Expression patterns of miRNAs detected in the cornea by ISH. (A): Representative examples of miRNA expression that could be detected in the cornea (red arrowheads) already at P0. Expression in the corneal epithelium persisted throughout life and was detected also at P8 and P60. (B): Two basic patterns of miRNA expression were observed in the adult cornea. For some miRNAs (examples in left column) corneal expression was restricted in the epithelium (red arrowheads), while for others (examples in right column) it was detected both in the epithelium (red arrowheads) and endothelium (blue arrowheads). miR-31 was not detected in the limbal region (limbus, arrow). Abbreviations: co = Cornea.

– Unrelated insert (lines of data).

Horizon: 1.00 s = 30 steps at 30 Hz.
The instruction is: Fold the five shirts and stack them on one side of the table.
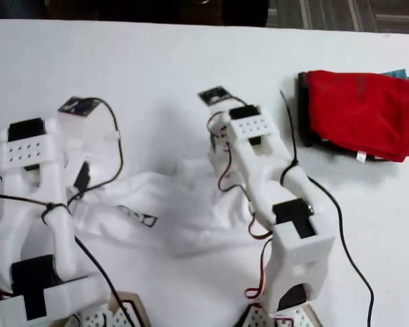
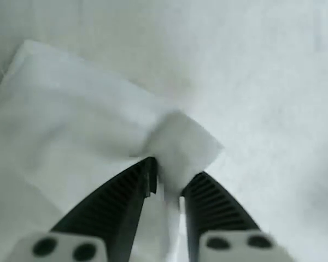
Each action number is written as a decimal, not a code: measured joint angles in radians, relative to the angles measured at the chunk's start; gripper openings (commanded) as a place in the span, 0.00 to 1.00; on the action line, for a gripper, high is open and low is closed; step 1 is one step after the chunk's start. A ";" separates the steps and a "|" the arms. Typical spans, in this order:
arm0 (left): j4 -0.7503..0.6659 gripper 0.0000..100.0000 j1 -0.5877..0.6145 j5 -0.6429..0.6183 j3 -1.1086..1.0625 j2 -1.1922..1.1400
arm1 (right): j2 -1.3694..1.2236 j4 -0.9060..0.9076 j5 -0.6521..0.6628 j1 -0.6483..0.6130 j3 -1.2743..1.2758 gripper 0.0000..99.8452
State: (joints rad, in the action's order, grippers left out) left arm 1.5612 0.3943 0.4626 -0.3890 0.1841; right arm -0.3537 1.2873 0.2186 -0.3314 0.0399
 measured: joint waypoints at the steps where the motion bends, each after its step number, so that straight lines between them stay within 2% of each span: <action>1: 0.000 0.03 0.000 0.000 0.000 0.000 | 0.000 0.003 0.000 0.006 -0.009 0.04; 8: 0.000 0.03 0.000 0.000 0.000 0.000 | -0.005 0.006 0.000 0.012 -0.018 0.22; 21: -0.002 0.03 -0.003 0.000 0.000 0.000 | -0.110 -0.041 0.000 0.011 -0.028 0.20; 26: -0.002 0.03 -0.003 0.000 0.000 0.000 | -0.114 -0.041 0.000 0.018 -0.049 0.01; 30: -0.002 0.03 -0.003 0.000 0.000 0.000 | -0.115 -0.041 0.000 0.014 -0.071 0.09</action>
State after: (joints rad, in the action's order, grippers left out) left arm 1.5597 0.3913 0.4626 -0.3890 0.1841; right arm -0.4687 1.2459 0.2186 -0.3176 -0.0307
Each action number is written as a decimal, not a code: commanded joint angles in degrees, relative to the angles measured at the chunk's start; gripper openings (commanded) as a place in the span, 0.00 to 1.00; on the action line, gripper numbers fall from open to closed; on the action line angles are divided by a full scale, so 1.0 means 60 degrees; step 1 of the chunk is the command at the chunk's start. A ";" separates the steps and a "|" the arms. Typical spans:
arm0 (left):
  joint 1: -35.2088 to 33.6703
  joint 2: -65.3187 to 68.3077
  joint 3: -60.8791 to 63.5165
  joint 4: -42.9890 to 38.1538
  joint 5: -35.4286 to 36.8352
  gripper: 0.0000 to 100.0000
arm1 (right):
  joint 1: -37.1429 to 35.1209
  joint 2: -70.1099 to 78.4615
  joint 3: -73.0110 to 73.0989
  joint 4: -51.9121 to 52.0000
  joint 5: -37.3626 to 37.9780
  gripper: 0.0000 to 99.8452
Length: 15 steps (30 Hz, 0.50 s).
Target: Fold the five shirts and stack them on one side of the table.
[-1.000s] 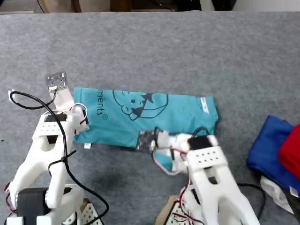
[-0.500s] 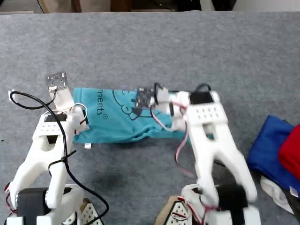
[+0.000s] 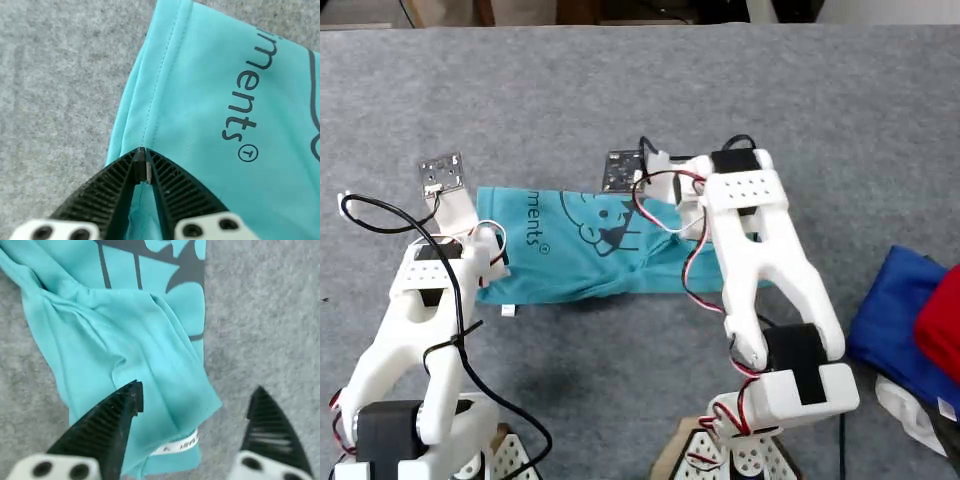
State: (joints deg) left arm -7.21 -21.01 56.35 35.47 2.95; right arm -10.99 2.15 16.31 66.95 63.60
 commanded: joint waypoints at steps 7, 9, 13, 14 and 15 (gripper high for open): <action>-0.0015 -0.0022 -0.0381 -0.0176 -0.0088 0.02 | 0.0828 -0.2190 -0.0154 0.2125 0.0015 0.06; -0.0015 -0.0022 -0.0381 -0.0176 -0.0088 0.02 | 0.0886 -0.2396 0.0462 0.1993 0.0029 0.01; 0.0000 -0.0022 -0.0381 -0.0176 -0.0088 0.02 | 0.0755 -0.2381 0.1912 0.0630 -0.0308 0.01; 0.0000 -0.0022 -0.0381 -0.0176 -0.0088 0.02 | 0.0579 -0.2352 0.2249 0.0264 -0.0454 0.01; 0.0000 -0.0022 -0.0381 -0.0176 -0.0088 0.02 | 0.0403 -0.2264 0.2557 0.0015 -0.0557 0.00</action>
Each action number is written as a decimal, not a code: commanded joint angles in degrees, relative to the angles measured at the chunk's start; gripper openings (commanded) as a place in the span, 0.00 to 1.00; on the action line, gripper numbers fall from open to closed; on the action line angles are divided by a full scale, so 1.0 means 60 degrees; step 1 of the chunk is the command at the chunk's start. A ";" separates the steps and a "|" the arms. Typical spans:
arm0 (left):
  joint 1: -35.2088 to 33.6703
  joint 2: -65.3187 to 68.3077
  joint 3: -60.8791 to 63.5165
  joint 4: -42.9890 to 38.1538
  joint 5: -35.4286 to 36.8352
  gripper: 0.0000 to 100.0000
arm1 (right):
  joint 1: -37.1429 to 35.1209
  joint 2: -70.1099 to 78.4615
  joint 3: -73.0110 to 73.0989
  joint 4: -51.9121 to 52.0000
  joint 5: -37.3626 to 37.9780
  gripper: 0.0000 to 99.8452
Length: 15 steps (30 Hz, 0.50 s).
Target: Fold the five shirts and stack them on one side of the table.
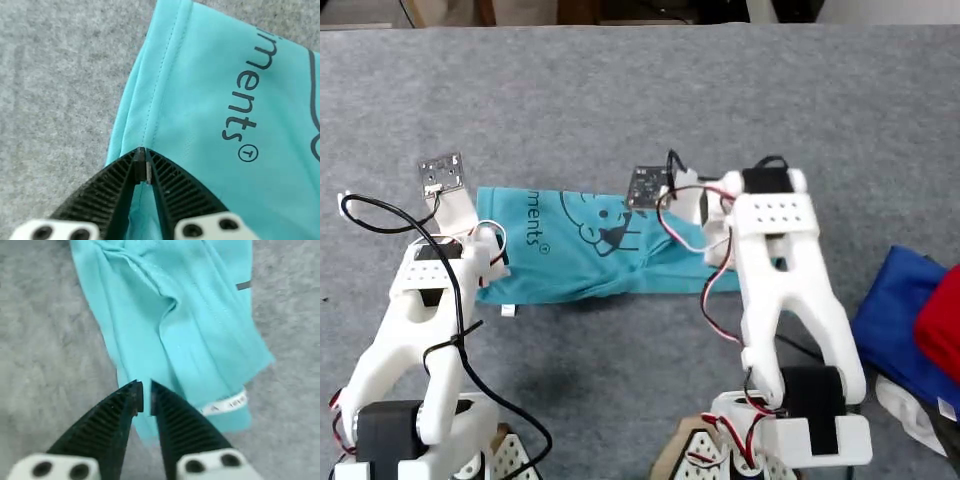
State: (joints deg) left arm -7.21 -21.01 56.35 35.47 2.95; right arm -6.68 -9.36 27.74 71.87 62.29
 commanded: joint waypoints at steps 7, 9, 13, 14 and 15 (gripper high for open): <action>-0.0029 -0.0022 -0.0381 -0.0176 -0.0059 0.02 | -0.0989 0.1136 0.1209 -0.2784 -0.1465 0.01; -0.0029 -0.0022 -0.0366 -0.0176 -0.0059 0.02 | -0.0989 0.1619 0.0901 -0.3179 -0.1480 0.01; -0.0015 -0.0022 -0.0366 -0.0176 -0.0059 0.02 | -0.0974 0.2557 -0.0256 -0.3179 -0.1480 0.01; -0.0015 -0.0022 -0.0366 -0.0176 -0.0073 0.02 | -0.0974 0.2747 -0.0549 -0.3179 -0.1480 0.01; -0.0015 -0.0022 -0.0366 -0.0176 -0.0073 0.02 | -0.0974 0.2952 -0.0857 -0.3179 -0.1480 0.01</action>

miRNAs expressed in the lens

The lens is an elastic, transparent structure located in the anterior segment of the eye with a role in light refraction and focal distance adjustment. During embryogenesis, the lens derives from the surface ectoderm following inductions from the neuroectoderm and consists of the capsule, a layer of cuboidal epithelium and the lens fibers.

By RNA ISH we detected 39 regional miRNAs in lens, especially at prenatal (E16.5) and postnatal (P0) stages when the lens structure remains intact after sectioning. In all cases, staining was evident in the anterior lens epithelium, where cells actively proliferate during lifetime and in the equatorial zone, where cells differentiate to lens fiber cells (Figure 6). Interestingly, some of the lens-enriched miRNAs are expressed at significant levels in the cornea (Figure 1D) and by ISH we frequently observe concurrent lens and cornea miRNA expression (e.g. miR-130a, miR-149, miR-883b-5p; red arrowheads in Figure 6), probably reflecting the common origin of these epithelial tissues.

Figure 6
figure 6

Expression patterns of miRNAs detected in the lens by ISH. Representative examples of miRNA expression detected in lens epithelium (green arrowheads) and in the equatorial zone (blue arrowheads) on sections of P0 eyes. For miR-130a, miR-149 and miR-883b-5p concomitant staining of the corneal epithelium can be seen (red arrowheads).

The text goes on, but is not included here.